- What to work on
Exact copy, no pictures: repeat the data that follows.

- Supplied information
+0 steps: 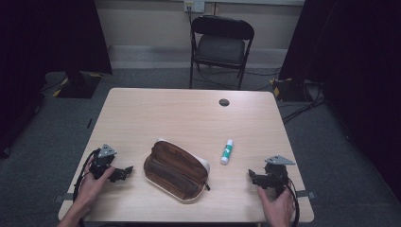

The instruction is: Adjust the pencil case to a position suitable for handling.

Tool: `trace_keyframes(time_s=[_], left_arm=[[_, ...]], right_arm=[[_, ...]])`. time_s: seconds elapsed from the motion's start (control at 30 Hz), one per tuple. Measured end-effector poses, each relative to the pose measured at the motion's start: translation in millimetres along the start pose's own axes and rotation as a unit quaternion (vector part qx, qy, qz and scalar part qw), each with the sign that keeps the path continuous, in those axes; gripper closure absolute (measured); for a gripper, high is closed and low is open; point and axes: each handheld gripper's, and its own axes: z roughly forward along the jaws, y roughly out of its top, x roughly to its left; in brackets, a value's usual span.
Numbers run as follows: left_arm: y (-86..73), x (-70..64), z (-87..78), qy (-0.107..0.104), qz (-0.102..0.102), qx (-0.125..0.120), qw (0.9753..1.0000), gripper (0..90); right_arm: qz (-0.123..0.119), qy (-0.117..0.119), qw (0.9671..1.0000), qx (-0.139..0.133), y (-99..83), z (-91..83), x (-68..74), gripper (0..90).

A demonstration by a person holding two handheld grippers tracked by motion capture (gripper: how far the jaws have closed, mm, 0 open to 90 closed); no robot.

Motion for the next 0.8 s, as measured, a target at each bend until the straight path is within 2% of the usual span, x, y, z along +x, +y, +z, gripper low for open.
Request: trace_keyframes(time_s=[0.33, 0.37, 0.47, 0.6, 0.67, 0.73, 0.8], left_arm=[[1.6, 0.6, 2.2, 0.001, -0.002, -0.004, 1.0000, 0.0], [1.5, 0.6, 2.2, 0.001, -0.002, -0.004, 1.0000, 0.0], [1.6, 0.5, 1.8, 0.001, -0.001, -0.001, 1.0000, 0.0], [1.4, 0.4, 1.7, 0.001, -0.003, -0.002, 1.0000, 0.0], [1.4, 0.3, 1.6, 0.001, -0.002, -0.001, 1.0000, 0.0], [1.3, 0.3, 1.4, 0.001, -0.002, -0.001, 1.0000, 0.0], [0.9, 0.0, 1.0, 0.001, -0.002, -0.001, 1.0000, 0.0]], right_arm=[[0.000, -0.001, 1.0000, -0.001, 0.0, 0.1, -0.1, 13.0], [0.010, -0.011, 0.9999, 0.000, -1.3, -1.4, 0.8, 13.1], [0.011, -0.014, 0.9998, 0.000, -1.5, -1.9, 1.8, 13.3], [0.003, -0.005, 1.0000, -0.006, 0.0, -4.3, 6.3, 15.4], [0.003, 0.013, 0.9996, -0.026, 1.7, -12.3, 11.7, 20.6], [0.001, 0.022, 0.9994, -0.028, 2.6, -15.0, 14.4, 20.7], [-0.011, 0.040, 0.9987, -0.029, 4.7, -20.5, 22.7, 25.1]])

- Response
+0 steps: 

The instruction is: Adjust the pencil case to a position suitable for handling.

Tool: `trace_keyframes(time_s=[_], left_arm=[[_, ...]], right_arm=[[_, ...]])`. time_s: seconds elapsed from the motion's start (control at 30 Hz), one per tuple. Measured end-effector poses, each relative to the pose measured at the motion's start: translation in millimetres along the start pose's own axes and rotation as a unit quaternion (vector part qx, qy, qz and scalar part qw), each with the sign that keeps the path continuous, in those axes; gripper closure absolute (measured); for a gripper, high is closed and low is open; point and axes: each handheld gripper's, and its own axes: z roughly forward along the jaws, y roughly out of its top, x roughly to its left; in brackets, a value's usual span.
Numbers run as follows: left_arm: y (-86..73), x (-70..64), z (-87..78), qy (-0.107..0.104), qz (-0.102..0.102), qx (-0.125..0.120), qw (0.9753..1.0000), gripper (0..90); right_arm: qz (-0.123..0.119), qy (-0.117..0.119), qw (0.9671..1.0000), qx (-0.139..0.133), y (-99..83), z (-91..83), x (-68..74), gripper (0..90).

A demonstration by a person holding two handheld grippers tracked by motion capture (gripper: how far the jaws have closed, mm, 0 open to 90 closed); no robot.

Motion for the next 0.8 s, as measured, a target at each bend until the straight path is within 2% of the usual span, x, y, z along +x, +y, +z, gripper low for open.
Request: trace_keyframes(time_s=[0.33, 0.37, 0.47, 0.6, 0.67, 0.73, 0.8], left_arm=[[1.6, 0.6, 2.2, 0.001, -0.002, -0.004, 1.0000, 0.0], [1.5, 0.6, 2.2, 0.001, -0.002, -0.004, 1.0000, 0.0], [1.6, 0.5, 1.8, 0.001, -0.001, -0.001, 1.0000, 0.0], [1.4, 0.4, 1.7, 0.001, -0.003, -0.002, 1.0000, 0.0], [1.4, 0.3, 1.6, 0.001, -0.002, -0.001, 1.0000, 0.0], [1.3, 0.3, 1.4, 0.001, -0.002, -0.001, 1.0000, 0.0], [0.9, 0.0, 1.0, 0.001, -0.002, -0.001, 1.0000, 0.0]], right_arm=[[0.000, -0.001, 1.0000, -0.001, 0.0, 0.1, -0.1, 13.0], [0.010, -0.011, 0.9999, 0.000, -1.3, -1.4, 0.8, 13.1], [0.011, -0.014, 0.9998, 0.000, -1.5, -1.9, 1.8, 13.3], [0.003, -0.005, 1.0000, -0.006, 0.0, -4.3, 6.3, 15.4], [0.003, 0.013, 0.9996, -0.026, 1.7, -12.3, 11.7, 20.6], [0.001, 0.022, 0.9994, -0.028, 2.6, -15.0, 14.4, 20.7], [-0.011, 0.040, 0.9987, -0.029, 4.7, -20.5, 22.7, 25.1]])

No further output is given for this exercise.